You are viewing a plain text version of this content. The canonical link for it is here.

Posted to general@gump.apache.org by Greg Stein <gs...@lyra.org> on 2005/03/21 03:46:52 UTC

termination algorithm

Hi all,

Was talking with Leo here at the infrastructure gathering, and he
mentioned that Gump was having issues cleaning up zombie processes. He
asked me how to make that happen in Linux. The general reply is "use
os.waitpid()" (in Python; waitpid() is the general POSIX thing).

Ed Korthof and I explored this a bit more to come up with a general
algorithm for cleaning up "everything" after a Gump run.

To start with, Gump should put all fork'd children into their own process
groups, and then remember those groups' ids. This will enable you to kill
any grandchild process or other things that get spawned. Even if the
process gets re-parented to the init process, you can give it the
smackdown via the process group. Of course, if somebody else monkeys with
process groups, you'll lose track of them. There are limits to cleanup :-)
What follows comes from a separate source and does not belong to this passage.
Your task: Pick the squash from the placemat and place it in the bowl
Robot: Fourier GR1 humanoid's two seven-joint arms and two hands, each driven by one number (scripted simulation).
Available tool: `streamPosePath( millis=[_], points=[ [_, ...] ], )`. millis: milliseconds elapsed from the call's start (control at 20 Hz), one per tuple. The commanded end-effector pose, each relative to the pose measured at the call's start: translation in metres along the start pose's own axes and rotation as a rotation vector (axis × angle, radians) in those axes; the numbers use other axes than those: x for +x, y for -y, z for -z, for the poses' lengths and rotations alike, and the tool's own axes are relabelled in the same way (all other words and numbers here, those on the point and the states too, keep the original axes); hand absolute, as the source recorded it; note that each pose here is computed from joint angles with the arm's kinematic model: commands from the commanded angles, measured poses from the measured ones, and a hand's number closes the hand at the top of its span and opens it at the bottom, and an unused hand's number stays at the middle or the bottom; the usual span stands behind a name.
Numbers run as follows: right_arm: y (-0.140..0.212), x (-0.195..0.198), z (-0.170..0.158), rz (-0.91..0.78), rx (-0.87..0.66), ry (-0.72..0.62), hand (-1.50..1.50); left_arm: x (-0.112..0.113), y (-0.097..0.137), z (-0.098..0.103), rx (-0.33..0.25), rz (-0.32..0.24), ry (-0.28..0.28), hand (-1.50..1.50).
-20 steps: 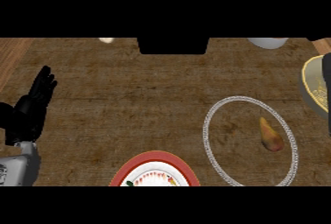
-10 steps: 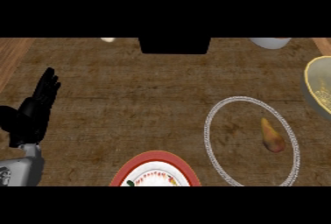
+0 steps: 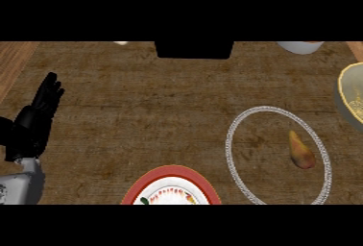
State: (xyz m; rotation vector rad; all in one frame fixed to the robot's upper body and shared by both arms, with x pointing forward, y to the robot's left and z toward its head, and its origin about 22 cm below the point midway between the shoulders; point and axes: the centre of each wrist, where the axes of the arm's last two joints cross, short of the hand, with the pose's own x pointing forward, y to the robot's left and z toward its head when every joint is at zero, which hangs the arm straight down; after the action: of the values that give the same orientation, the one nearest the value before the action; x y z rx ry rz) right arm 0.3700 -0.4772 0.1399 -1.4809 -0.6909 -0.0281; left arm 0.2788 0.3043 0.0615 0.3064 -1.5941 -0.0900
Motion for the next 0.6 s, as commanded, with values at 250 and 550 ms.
streamPosePath(
  millis=[250,550],
  points=[
    [-0.032,-0.055,0.004,0.11,0.21,-0.001,-1.5,-0.001,0.006,0.006,0.001,0.009,0.0,0.0],
    [0.003,-0.042,0.017,0.571,0.032,0.026,-1.5,-0.011,0.002,-0.006,0.016,-0.011,-0.028,0.0]
  ],
)
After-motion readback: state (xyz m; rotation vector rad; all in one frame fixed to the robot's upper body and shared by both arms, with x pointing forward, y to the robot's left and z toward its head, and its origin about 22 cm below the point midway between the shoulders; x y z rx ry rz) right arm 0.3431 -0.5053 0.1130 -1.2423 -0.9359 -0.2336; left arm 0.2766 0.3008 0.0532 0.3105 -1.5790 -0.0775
When you want to clean up, you can send every process group SIGTERM. If
any killpg() call throws an exception with ESRCH (no processes in that
group), then remove it from the saved list of groups. Next, you would
start looping to wait for all processes to exit, or to reach a timer on
that wait. You want to quickly loop on everything that exits, terminate
the loop when there is nothing more, and then pause a second if stuff is
still busy shutting down. If you timeout and some are left, then SIGKILL
them and go reap again. The algorithm would look like:

def clean_up_processes(pgrp_list):
  # send SIGTERM to everything, and update pgrp_list to just those
  # process groups which have processes in them.
  kill_groups(pgrp_list, signal.SIGTERM)
  
  # pass a copy of the process groups. we want to remember every
  # group that we SIGTERM'd so that we can SIGKILL them later. it
  # is possible that a process in the pgrp was reparented to the
  # init process. those will be invisible to wait(), so we don't
  # want to mistakenly think we've killed all processes in the
  # group. thus, we preserve the list and SIGKILL it later.
  reap_children(pgrp_list[:])

  # SIGKILL everything, editing pgrp_list again.
  kill_groups(pgrp_list, signal.SIGKILL)
  
  # reap everything left, but don't really bother waiting on them.
  # if we exit, then init will reap them.
  reap_children(pgrp_list, 60)

def kill_groups(pgrp_list, sig)
  # NOTE: this function edits pgrp_list

  for pgrp in pgrp_list[:]:
    try:
      os.killpg(-pgrp, sig)
    except IOError, e:
      if e.errno == errno.ESRCH:
        pgrp_list.remove(pgrp)

def reap_children(pgrp_list, timeout=300):
  # NOTE: this function edits pgrp_list

  # keep reaping until the timeout expires, or we finish
  end_time = time.time() + timeout

  # keep reaping until all pgrps are done, or we run out of time
  while pgrp_list and time.time() < end_time:
    # pause for a bit while processes work on exiting. this pause is
    # at the top, so we can also pause right after the killpg()
    time.sleep(1)

    # go through all pgrps to reap them
    for pgrp in pgrp_list[:]:
      # loop quickly to clean everything in this pgrp
      while 1:
        try:
          pid, status = os.waitpid(-pgrp, os.WNOHANG)
        except IOError, e:
          if e.errno == errno.ECHILD:
            # no more children in this pgrp.
            pgrp_list.remove(pgrp)
            break
          raise
        if pid == 0:
	  # some stuff has not exited yet, and WNOHANG avoided
	  # blocking. go ahead and move to the next pgrp.
	  break

That should clean up everything. If stuff *still* hasn't exited, then
there isn't much you can do. But you will have tried :-)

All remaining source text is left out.